Coordina Eugenia Valtulina, responsabile della biblioteca "Di Vittorio" della Cgil di Bergamo.

L’ingresso è libero, fino ad esaurimento posti.

Diverse generazioni (che, dal Dopoguerra a oggi, vivono nella stessa città e lavorano nella stessa fabbrica) rappresentano e raccontano, attraverso l’esperienza in una città nata intorno a una grande impresa e le sue trasformazioni, un frammento importante della storia sociale, economica, culturale, politica del nostro Paese.
Le bellissime fotografie di Paola Mattioli ci conducono nel cuore pulsante della fabbrica e ce ne mostrano la fisicità, ci fanno intuire la fatica ancora oggi così necessaria alla produzione, nonostante la grande rimozione collettiva che ne teorizza la scomparsa: gli stessi operai hanno in buona parte dimenticato la loro appartenenza di classe e, abbracciati valori di puro mercato, fanno di tutto per omologarsi alle altre classi sociali.
Le lavoratrici e i lavoratori della Dalmine (dalle ipotesi di ricerca di Francesco Garibaldo e Emilio Rebecchi che ne hanno raccolto le testimonianze) liberamente danno corpo e intelligenza agli effetti dei cambiamenti di questi ultimi cinquant’anni sulle condizioni materiali, sul sentire individuale e collettivo, sul lavoro produttivo che si intrecciano con la vita personale e di comunità. Il microcosmo della città-fabbrica è un punto di osservazione specifico e privilegiato che dà all’indagine uno spessore particolare di grande interesse politico e sindacale. Emerge così con chiarezza la funzione propulsiva dell’incontro-scontro fra l’affermarsi di un forte movimento delle lavoratrici e dei lavoratori e la proprietà, che attraversa la prima industrializzazione, il percorso delle partecipazioni statali, per approdare alla grande azienda multinazionale. I ritmi della fabbrica seguono i tempi della vita e modificano le relazioni familiari, mentre l’impegno e la partecipazione sociale scoprono terreni e motivazioni, rappresentando anche i cambiamenti culturali del nostro Paese.

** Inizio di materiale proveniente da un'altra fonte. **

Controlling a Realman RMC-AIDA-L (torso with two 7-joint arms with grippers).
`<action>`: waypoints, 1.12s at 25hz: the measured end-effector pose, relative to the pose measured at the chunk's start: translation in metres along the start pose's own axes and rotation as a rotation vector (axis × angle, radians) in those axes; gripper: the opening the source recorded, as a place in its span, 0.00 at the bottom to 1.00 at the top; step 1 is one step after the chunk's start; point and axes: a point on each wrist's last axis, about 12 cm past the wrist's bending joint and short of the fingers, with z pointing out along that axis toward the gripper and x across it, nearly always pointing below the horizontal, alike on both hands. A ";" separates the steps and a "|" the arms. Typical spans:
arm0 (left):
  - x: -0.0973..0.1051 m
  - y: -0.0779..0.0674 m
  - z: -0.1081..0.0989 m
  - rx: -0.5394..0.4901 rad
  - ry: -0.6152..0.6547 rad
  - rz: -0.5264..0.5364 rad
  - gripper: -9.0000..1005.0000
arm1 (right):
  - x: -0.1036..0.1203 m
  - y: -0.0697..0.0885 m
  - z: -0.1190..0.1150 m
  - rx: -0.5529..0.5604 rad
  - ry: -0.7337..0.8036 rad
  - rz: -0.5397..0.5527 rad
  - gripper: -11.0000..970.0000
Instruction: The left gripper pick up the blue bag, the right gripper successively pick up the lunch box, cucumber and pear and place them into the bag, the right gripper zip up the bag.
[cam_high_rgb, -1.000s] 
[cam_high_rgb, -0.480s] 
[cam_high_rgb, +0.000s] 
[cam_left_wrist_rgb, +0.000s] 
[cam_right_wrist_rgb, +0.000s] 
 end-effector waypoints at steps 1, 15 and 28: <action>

Paola Mattioli è nata a Milano nel 1948. Ha studiato filosofia e si è laureata con una tesi sul linguaggio fotografico. I temi principali del suo lavoro sono il ritratto, l’interrogazione sul vedere, il linguaggio, la






differenza femminile, le grandi e le piccole storie (dall’Africa alla fonderia). Ha esposto sue fotografie in numerose mostre personali e collettive. Tra le principali: “Immagini del no” (1974); “Donne allo specchio” (1977); “Cellophane” (1979); “Ritratti” (1985); “Statuine” (1987); “Ce n’est qu’un début” (1998); “Trieste dei manicomi” (1998); “Un lavoro a regola d’arte” (2003); “Regine d’Africa” (2004); “Perturbamenti” (2005); “Consiglio di Amministrazione” (2006); “Oltre Lilith” (2006); “Arte dell’altro mondo” (2006); “Alfabeti” (2007). Tra le sue pubblicazioni: Ungaretti (1972); Ci vediamo mercoledì (1978); Cattivi sentimenti (1991); Donne irritanti (1995); Tre storie (2003); Regine d’Africa (2004); Omaggio a Paci (2006); Fabbrico (2006). Dice del suo lavoro: “Ho scelto di stare su due piani. Uno narrativo e uno concettuale, in cui tengo conto del mezzo che uso, che a sua volta non può prescindere dal tema del vedere”.